ムーンライダーズがようやく活躍した。馬を走らせながら次から次に撃ってはリロードし、目的を達するまで一分もかからなかった。沙織に止められていた車のタイヤ全てがいきなりパンクし、動きようもなくなる。

 

「そして、こーなると!

 一番恐れるべきは、武部どのに怒りをぶつけられるコト。

 そんなコトを考えるヒマなんか与えないのが一番ですね。

 ライダーズ! 今撃った車の運転手を銃撃で脅して下さい!

 気絶するか、車から降りて逃げていくまで!

 キズをつけることは、一切禁止しますッ」

『アイサーッ』

『イエェェェス、マムッ』

 

二人一組、リーダー一人で作戦は遂行された。リーダーには、ライダーズの1を任命。周囲で連続して発生する謎の破壊に追い立てられ、ほうほうの体で車から這い出して逃げていく運転手達。

 

「なんだナンだよ何ナンだよぉぉぉーー」

「襲われてる。よくわかんねェーけど襲われてるよォォー

 助けてェェーーーッ」

 

運転手だけでなく、付近にいた人々も異変を察知して逃げていく。副次的な効果だったが、幸いだ。これで、そど子を探す邪魔になるものは無い。
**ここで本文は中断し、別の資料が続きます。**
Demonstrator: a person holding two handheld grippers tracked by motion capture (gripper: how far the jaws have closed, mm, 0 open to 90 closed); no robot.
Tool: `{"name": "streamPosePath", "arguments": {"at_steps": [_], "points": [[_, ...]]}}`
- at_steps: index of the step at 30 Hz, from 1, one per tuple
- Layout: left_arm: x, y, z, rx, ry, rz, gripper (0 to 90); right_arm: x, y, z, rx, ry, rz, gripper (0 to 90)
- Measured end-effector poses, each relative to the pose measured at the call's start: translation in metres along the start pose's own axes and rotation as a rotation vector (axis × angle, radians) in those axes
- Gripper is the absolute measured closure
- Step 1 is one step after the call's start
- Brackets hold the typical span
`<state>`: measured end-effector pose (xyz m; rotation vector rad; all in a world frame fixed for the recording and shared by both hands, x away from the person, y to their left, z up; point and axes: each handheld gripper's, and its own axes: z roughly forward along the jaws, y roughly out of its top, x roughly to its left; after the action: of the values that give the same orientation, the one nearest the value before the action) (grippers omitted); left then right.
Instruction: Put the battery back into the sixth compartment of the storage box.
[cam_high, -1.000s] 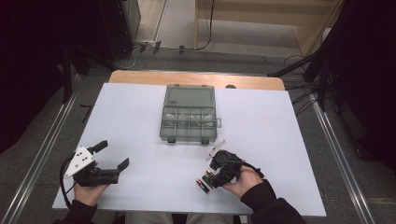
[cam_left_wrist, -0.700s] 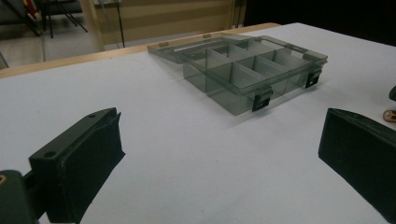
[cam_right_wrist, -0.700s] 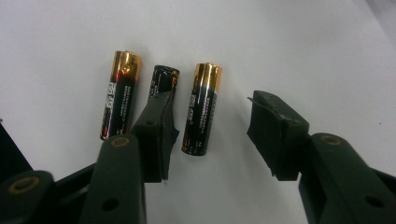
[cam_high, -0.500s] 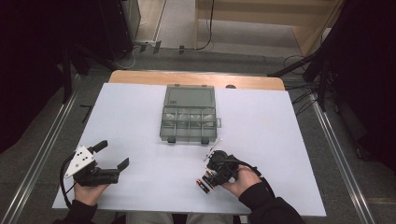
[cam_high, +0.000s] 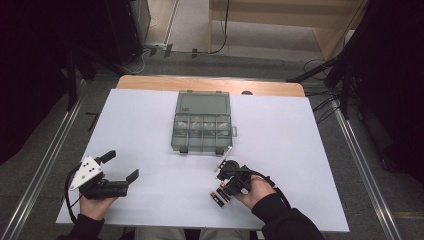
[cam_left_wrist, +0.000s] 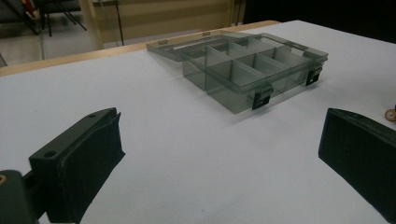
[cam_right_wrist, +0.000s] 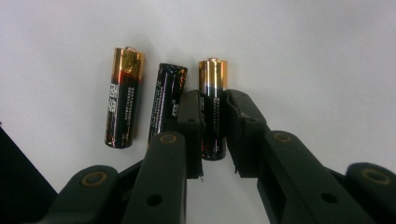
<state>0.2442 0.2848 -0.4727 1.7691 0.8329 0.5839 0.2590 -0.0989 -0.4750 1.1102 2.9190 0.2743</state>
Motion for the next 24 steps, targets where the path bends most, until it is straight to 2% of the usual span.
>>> {"name": "streamPosePath", "arguments": {"at_steps": [5, 17, 24], "points": [[0.0, 0.0, 0.001, 0.004, -0.002, 0.004, 0.0, -0.001, 0.003, -0.002, 0.015, 0.013, -0.001, 77.9], [0.0, 0.0, 0.001, 0.002, -0.005, 0.004, 0.0, -0.001, 0.014, -0.027, -0.049, 0.007, 0.008, 77.9], [0.0, 0.0, 0.001, 0.002, -0.004, 0.005, 0.0, 0.0, 0.022, -0.032, -0.068, 0.012, 0.001, 77.9]]}}
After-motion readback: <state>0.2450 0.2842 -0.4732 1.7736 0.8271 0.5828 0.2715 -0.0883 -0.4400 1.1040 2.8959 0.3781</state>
ムーンライダーズを引っ込めた優花里は、誰もいないとわかりつつ、口に出して謝った。

 

「ゴメンナサイ、ホントにゴメンナサイ。

 ヒトの生命がかかってるんですよぉー」

 

そして、それから30秒程度で、華がそど子を発見する。においだけではなく、紙吹雪が引っかかって、違和感からすぐに発見できたようだった。

 

「出血はそれほどでもない……脈も打っている。

 でも、それ以上のことがわかりませんね」

「あっ、麻子から電話来てた。これで東方くん達呼ぶね」

 

こちらはどうやら収拾できそうだ。フウッと一安心して、十字路を見やる。自分が銃撃を命じる前に、あの軽トラックはすでにいなくなっていたはずだが、みほは無事に赤ちゃんを回収しているのだろうか。

 

(……まさか。

 荷台に乗ったまま出発されちゃったんじゃあないでしょうねぇ)

 

 

 

 

To Be Continued ⇒




ジョセフ相手に売りつけまくったあのオヤジの大攻勢は、
沙織には通じませんでした。大金星。
しかし、婚活戦士という弱点を露呈したら大敗確実でした。きわどい勝負です。